Configure which commit types go in the changelog:

// .release-please-manifest.json
{
  ".": "1.0.0"
}
// release-please-config.json
{
  "packages": {
    ".": {
      "release-type": "node",
      "changelog-sections": [
        {"type": "feat", "section": "Features"},
        {"type": "fix", "section": "Bug Fixes"},
        {"type": "perf", "section": "Performance"},
        {"type": "deps", "section": "Dependencies"},
        {"type": "revert", "section": "Reverts"}
      ],
      "bump-minor-pre-major": true,
      "draft": false,
      "prerelease": false
    }
  }
}

release-please works well for library/package maintainers. For application deploys, git-cliff with manual tagging gives more control.


conventional-changelog-cli (npm Ecosystem)

For JavaScript projects already using npm, conventional-changelog-cli integrates into your existing workflow:

npm install --save-dev conventional-changelog-cli

Add to package.json:

{
  "scripts": {
    "changelog": "conventional-changelog -p angular -i CHANGELOG.md -s",
    "version": "npm run changelog && git add CHANGELOG.md"
  }
}

The version script runs automatically when you call npm version:

# Bump patch version (fix commits)
npm version patch

# Bump minor version (feat commits)
npm version minor

# Bump major version (breaking changes)
npm version major

This updates package.json, generates CHANGELOG.md, commits both, and creates a git tag — all in one command.


Enforcing Conventional Commits

Automated changelogs require conventional commit format. Enforce it:

# Install commitlint
npm install --save-dev @commitlint/cli @commitlint/config-conventional
// commitlint.config.js
module.exports = {
  extends: ['@commitlint/config-conventional'],
};
# .github/workflows/commitlint.yml
name: Commitlint
on:
  pull_request:
    types: [opened, synchronize, reopened, edited]

jobs:
  commitlint:
    runs-on: ubuntu-latest
    steps:
      - uses: actions/checkout@v4
        with:
          fetch-depth: 0

      - name: Lint commit messages
        uses: wagoid/commitlint-github-action@v6
        with:
          configFile: commitlint.config.js
          failOnWarnings: false
          helpURL: https://www.conventionalcommits.org

This runs on every PR and blocks merge if any commit message doesn’t match the convention.

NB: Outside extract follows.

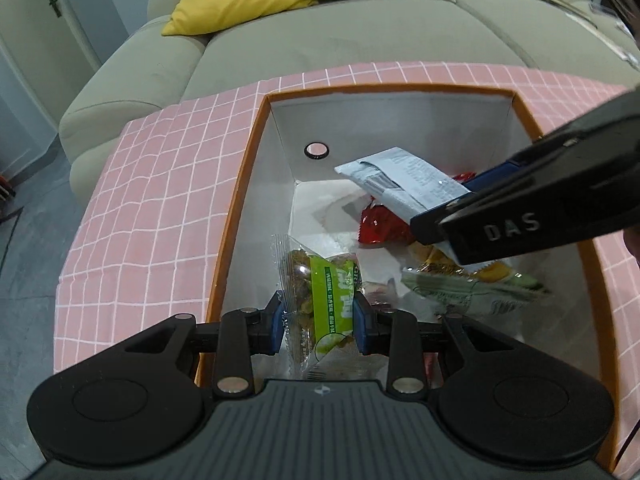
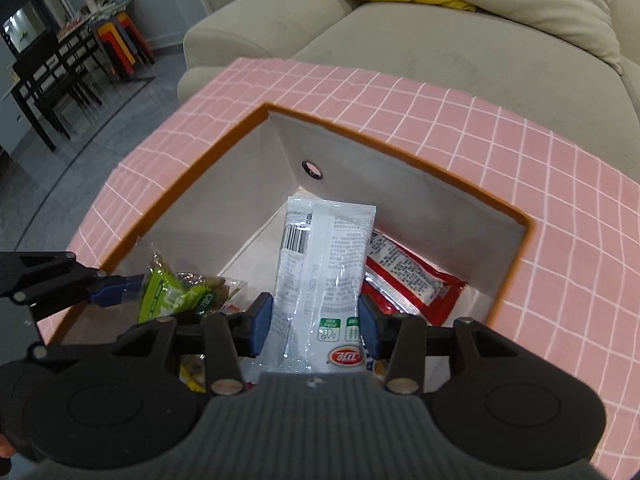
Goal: Organize snacks
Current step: 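Open both tools to drop the green cake and white packet into the box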
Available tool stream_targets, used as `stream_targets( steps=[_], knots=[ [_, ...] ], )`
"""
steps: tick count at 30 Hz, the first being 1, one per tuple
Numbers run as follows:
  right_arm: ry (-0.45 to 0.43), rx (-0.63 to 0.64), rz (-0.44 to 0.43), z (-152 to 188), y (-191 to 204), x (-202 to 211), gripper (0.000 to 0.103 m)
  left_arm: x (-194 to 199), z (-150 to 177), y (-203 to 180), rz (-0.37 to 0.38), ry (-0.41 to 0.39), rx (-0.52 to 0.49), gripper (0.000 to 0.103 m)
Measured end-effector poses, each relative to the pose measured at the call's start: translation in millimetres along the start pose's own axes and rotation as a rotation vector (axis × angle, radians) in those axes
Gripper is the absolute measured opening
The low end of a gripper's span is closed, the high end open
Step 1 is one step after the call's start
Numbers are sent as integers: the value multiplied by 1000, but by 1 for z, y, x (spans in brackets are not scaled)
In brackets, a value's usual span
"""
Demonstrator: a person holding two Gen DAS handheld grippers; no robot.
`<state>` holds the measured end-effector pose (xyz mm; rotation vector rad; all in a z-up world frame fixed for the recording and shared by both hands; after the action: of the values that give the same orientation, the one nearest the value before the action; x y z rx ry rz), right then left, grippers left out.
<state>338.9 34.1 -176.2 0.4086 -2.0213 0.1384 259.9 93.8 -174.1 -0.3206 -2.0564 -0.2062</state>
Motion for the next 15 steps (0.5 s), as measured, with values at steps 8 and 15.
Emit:
stream_targets(
  steps=[8,15],
  knots=[
    [41,10,11,1,3,-11,46,-6,-1,8,2,7,43,39],
    [49,-14,-4,-2,2,-1,57,1,-2,14,-27,1,74,47]
  ],
)
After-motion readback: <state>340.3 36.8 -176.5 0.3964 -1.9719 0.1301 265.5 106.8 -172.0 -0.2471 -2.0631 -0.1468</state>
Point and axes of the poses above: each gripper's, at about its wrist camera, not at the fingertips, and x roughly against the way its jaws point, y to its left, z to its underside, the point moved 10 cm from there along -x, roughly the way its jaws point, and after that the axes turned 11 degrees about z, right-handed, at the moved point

Keep CHANGELOG.md Always Current

For projects where the changelog should be continuously updated (not just at release time), generate it in CI on every merge to main:

# .github/workflows/update-changelog.yml
name: Update Changelog

on:
  push:
    branches: [main]

permissions:
  contents: write

jobs:
  update:
    runs-on: ubuntu-latest
    steps:
      - uses: actions/checkout@v4
        with:
          fetch-depth: 0
          token: ${{ secrets.GITHUB_TOKEN }}

      - name: Install git-cliff
        run: cargo install git-cliff

      - name: Update CHANGELOG.md
        run: git cliff --output CHANGELOG.md

      - name: Commit if changed
        run: |
          git config user.name "github-actions[bot]"
          git config user.email "github-actions[bot]@users.noreply.github.com"
          git add CHANGELOG.md
          git diff --cached --quiet || git commit -m "chore: update changelog [skip ci]"
          git push

The [skip ci] tag prevents the changelog update commit from triggering another CI run.